= What you will do =
Sort through the data and copy the lines holding the word "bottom".

(Stored entries)
━━━━━━━━━━━━━━━━━━━━

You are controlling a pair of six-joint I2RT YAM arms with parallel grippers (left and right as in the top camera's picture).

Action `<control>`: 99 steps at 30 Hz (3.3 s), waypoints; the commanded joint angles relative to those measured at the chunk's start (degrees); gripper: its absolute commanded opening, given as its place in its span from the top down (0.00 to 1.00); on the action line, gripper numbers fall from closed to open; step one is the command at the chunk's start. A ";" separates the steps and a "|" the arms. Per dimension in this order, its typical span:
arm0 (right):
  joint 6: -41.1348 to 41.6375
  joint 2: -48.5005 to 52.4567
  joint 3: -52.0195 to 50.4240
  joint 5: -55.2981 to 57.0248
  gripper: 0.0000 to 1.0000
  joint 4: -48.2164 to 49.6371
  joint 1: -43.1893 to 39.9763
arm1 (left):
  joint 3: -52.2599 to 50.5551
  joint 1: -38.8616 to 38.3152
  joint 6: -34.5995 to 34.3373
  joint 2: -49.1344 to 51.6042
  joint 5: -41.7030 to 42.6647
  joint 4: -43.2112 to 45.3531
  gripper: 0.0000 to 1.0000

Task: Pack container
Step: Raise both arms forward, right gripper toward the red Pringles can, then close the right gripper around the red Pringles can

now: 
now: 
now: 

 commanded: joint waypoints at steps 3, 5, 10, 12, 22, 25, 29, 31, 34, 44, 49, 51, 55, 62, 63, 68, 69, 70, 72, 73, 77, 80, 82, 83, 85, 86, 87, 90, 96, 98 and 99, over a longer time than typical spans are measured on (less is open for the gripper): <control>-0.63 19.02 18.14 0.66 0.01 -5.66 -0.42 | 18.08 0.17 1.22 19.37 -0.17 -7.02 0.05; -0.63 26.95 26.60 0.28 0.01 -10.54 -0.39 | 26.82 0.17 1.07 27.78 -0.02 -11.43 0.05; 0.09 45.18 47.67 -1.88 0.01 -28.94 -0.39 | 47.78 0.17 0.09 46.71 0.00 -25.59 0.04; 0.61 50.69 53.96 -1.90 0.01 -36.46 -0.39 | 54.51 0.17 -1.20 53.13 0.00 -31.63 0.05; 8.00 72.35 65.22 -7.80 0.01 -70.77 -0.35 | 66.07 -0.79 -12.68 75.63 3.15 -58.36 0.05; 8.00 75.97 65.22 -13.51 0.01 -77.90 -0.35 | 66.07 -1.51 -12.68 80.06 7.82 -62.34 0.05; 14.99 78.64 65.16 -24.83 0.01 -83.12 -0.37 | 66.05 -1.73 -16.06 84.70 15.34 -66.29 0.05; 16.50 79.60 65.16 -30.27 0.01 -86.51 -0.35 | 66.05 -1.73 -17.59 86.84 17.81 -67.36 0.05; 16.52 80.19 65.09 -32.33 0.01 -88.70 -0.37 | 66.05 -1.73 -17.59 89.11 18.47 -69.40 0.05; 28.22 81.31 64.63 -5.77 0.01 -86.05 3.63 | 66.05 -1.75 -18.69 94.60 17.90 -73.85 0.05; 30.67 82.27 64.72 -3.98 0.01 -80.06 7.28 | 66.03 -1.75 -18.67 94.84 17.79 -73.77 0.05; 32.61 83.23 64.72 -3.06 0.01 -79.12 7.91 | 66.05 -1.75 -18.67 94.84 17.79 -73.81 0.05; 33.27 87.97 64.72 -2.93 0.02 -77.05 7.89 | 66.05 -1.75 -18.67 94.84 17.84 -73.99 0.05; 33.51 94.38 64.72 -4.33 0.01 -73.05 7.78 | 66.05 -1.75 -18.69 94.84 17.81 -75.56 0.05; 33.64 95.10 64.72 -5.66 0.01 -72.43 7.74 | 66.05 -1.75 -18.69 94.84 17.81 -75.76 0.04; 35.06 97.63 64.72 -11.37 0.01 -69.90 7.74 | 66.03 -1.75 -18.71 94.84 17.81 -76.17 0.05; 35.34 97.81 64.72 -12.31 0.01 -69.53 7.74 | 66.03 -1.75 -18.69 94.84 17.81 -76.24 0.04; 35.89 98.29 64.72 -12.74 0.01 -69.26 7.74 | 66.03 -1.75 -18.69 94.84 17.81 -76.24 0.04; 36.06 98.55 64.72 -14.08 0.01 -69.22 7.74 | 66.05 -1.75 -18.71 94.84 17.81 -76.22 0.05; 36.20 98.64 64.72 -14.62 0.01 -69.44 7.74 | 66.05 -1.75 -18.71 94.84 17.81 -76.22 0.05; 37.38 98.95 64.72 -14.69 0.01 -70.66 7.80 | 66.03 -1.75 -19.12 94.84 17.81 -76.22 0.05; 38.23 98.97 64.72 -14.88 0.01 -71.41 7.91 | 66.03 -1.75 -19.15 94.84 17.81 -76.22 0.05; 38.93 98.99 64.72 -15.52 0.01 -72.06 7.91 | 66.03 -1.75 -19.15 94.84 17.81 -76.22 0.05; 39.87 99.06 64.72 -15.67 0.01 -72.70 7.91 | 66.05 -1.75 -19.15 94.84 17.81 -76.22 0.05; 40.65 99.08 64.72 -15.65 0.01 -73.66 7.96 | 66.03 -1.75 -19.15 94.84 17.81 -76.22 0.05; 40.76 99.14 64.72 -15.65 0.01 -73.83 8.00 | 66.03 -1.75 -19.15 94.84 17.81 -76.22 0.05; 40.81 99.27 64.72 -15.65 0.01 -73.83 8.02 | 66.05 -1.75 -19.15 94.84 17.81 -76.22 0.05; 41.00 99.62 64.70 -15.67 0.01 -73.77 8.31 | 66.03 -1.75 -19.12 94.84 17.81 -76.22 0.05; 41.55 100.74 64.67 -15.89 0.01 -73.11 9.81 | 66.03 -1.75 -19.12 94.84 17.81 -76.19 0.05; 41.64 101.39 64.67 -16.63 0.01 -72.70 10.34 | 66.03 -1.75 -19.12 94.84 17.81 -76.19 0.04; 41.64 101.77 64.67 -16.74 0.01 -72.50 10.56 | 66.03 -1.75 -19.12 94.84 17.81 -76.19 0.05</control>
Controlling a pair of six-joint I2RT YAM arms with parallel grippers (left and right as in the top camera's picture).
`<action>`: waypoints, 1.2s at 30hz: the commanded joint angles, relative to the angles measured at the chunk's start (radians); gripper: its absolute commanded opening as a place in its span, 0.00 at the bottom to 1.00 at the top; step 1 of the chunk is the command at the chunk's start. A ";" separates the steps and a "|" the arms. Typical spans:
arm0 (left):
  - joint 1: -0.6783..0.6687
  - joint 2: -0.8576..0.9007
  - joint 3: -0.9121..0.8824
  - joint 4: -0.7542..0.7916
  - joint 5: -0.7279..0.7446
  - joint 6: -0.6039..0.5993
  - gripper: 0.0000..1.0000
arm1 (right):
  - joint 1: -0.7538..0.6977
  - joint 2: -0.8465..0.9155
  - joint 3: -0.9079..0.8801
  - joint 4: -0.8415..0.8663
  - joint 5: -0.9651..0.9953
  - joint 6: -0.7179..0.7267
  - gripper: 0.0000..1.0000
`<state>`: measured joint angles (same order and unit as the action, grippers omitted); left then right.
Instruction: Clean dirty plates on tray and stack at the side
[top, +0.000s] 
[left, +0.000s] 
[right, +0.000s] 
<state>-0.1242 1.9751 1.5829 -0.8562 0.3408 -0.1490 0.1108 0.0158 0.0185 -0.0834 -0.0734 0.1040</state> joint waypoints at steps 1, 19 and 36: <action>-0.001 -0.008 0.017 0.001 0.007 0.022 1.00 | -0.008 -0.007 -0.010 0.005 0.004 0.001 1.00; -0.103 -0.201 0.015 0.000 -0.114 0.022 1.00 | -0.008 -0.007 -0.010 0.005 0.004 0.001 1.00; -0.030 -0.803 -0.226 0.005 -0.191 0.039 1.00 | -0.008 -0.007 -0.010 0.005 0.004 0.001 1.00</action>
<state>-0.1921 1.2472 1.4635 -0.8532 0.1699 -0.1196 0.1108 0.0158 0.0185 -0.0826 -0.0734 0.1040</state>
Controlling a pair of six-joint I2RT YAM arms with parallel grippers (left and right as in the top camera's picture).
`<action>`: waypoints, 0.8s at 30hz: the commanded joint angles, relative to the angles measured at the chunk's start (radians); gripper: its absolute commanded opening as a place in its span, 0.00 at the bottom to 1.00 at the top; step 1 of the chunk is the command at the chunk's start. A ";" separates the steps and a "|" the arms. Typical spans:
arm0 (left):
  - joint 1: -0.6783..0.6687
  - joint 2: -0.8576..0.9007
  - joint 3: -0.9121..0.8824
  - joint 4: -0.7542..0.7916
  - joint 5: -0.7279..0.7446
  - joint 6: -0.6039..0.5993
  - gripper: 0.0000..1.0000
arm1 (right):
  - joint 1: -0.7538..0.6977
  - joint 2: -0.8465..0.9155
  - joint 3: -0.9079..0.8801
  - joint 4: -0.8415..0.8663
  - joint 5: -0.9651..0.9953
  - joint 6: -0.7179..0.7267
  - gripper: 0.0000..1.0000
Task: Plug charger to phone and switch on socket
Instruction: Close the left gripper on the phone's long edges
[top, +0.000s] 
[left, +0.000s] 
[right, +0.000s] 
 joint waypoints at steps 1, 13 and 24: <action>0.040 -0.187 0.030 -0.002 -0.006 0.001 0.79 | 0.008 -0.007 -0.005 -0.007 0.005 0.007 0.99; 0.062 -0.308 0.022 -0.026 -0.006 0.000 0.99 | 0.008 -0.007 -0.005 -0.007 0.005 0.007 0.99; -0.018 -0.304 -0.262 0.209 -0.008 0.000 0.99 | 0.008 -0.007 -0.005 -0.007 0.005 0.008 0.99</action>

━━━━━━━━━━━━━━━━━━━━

= Response below =
`<action>`: waypoints, 1.2s at 30hz: the commanded joint angles, relative to the angles measured at the chunk's start (radians); gripper: its absolute commanded opening as a place in its span, 0.00 at the bottom to 1.00 at the top; step 1 of the chunk is the command at the chunk's start. A ";" separates the steps and a "|" the arms. Typical spans:
`<action>`: waypoints, 0.8s at 30hz: the commanded joint angles, relative to the angles measured at the chunk's start (radians); gripper: its absolute commanded opening as a place in its span, 0.00 at the bottom to 1.00 at the top; step 1 of the chunk is the command at the chunk's start. A ";" separates the steps and a "|" the arms. Typical spans:

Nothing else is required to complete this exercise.